Some of you are smiling. I think you would agree with that. In memory tests, they recall positive images better than negative images.

And under functional magnetic resonance imaging, their brains respond more mildly to stressful images than the brains of younger people. Older people are able to deal with frightening new situations better than the younger, except one of the gifts of old age.

Well, it's interesting. Because then it seems as older people we have been there, done that, to borrow a nice phrase, we've been there, done that, we tend to worry less about many things that once tormented us. Remember the things that tormented you when you were a teenager? I do. Should I comb my hair this way or that way? What would they think?

And I'm not making fun at your younger people.
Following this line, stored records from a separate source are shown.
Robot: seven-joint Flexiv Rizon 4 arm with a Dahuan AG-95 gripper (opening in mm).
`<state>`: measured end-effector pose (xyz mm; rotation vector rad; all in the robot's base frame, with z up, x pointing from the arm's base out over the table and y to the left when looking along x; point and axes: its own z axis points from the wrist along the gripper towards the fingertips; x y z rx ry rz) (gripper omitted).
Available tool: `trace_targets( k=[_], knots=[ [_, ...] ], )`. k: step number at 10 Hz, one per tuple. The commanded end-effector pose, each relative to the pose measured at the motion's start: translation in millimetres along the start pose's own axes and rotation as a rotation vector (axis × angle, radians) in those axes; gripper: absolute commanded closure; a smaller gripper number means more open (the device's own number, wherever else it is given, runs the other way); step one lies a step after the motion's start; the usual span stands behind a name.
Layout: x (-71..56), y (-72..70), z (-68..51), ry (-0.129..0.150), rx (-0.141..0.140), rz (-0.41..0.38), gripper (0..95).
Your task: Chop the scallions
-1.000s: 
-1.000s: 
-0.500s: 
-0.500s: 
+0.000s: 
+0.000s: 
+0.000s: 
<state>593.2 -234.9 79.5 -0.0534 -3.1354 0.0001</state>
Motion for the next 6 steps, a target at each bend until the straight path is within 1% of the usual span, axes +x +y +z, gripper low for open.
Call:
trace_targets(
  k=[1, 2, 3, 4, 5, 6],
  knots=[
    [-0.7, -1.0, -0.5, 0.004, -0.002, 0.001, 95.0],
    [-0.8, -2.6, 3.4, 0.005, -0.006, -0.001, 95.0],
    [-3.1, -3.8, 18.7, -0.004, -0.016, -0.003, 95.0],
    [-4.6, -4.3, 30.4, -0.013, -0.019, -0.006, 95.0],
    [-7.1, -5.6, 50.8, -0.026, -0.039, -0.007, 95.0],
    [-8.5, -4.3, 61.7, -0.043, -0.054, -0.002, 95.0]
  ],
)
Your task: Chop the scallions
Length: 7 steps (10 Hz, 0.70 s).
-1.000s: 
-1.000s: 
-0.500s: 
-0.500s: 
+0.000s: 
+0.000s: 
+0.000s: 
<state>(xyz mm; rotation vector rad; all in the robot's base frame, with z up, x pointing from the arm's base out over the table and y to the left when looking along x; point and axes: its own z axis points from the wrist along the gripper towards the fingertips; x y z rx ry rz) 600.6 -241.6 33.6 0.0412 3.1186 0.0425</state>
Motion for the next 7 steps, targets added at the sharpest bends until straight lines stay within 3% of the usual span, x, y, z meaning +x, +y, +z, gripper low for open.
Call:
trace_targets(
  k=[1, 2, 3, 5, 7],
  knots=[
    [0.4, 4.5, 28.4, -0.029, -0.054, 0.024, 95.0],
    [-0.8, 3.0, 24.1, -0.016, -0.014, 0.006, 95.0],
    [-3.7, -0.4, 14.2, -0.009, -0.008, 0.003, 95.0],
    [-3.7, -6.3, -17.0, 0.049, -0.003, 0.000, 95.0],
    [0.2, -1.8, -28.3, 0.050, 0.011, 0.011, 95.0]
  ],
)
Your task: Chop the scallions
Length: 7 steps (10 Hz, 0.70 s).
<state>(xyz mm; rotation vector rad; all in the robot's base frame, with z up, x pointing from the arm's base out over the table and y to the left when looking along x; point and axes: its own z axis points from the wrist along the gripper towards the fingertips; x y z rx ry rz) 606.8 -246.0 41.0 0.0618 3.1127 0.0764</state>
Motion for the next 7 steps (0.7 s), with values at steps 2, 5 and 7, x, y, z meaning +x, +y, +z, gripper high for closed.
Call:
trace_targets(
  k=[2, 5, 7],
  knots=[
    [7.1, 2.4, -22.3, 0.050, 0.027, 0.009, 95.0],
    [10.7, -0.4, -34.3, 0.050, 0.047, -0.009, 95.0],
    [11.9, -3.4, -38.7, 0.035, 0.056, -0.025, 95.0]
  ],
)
I'm not. Because every one of us have been there. And we've done that. But we do tend to worry less about those things as we're older. It used to torment us and frighten us. Because we've learned not to be devastated by other people's judgments. We've lived through it. We've learned not to be devastated by the negativity of other people around us. As older people, we've even learned to take risks that we may not have thought of doing years ago. How many times have you read these articles about people during their 70s and 80s and going hand gliding or jumping off in an airplane?

They've gotten over a lot of fears. They're going to go for it, as we say. Our years of life experience can also make it easier for us to manage our emotions. And we're less inclined to be manipulated by the opinions of others. Those opinions of what other people think about us, it doesn't worry us like it used to. It doesn't bother us so much. Growing older also allows us to prove to ourselves what we're capable of doing. And that, as you know, that can give us great confidence and a sense of wisdom.
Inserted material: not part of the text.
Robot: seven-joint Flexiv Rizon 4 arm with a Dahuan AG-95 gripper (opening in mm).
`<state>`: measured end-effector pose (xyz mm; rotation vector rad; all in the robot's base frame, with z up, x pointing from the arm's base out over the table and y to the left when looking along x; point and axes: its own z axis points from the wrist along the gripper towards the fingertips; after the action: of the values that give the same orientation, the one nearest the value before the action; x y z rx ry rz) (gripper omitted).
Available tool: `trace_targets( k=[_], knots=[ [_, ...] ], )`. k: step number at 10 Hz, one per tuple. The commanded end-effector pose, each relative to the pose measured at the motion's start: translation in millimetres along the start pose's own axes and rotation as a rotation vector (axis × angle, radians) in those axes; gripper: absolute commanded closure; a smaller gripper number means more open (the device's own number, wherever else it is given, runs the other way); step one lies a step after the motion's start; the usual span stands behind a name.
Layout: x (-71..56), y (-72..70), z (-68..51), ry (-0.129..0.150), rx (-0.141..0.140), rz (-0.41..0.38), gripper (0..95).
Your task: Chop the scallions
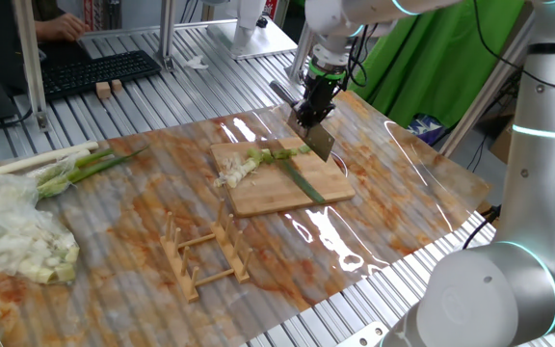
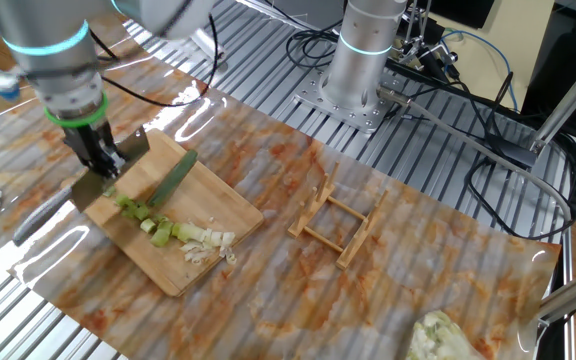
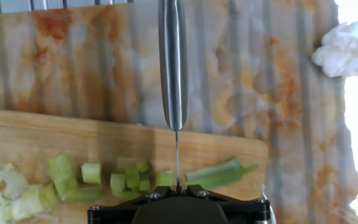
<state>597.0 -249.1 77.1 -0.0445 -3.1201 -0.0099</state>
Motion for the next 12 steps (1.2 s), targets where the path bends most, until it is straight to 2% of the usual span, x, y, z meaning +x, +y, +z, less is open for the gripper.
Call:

But there's something else that changes as we grow older. There's something that changes within us, and we can't help it, researchers tell us. We can't help it. It's part of growing old. Let me read to you a quotation from a book by David Soli. It's called How to Say it to Seniors.

Not high school seniors, but the great hedge. Okay.

Research from the Harvard Medical School indicates that the aging brain does change, but in ways that enhance the task we need to do at the end of our lives. This gets interesting. According to Dr. Richard Restack, the brain of an older person does show some changes in the prefrontal cortex, its prime platform for working memory capacity, and the area responsible for processing new information. But all other brain activities, including your IQ, and the capacity for verbal expression, language, and abstract thinking, it remains gloriously intact. So yes, the body does wear out and slow down. That's a reality of aging. And because of these changes in the frontal cortex, the aging brain loses some of its ability to perform multiple mental manipulations. It gets harder for us to do that multitasking.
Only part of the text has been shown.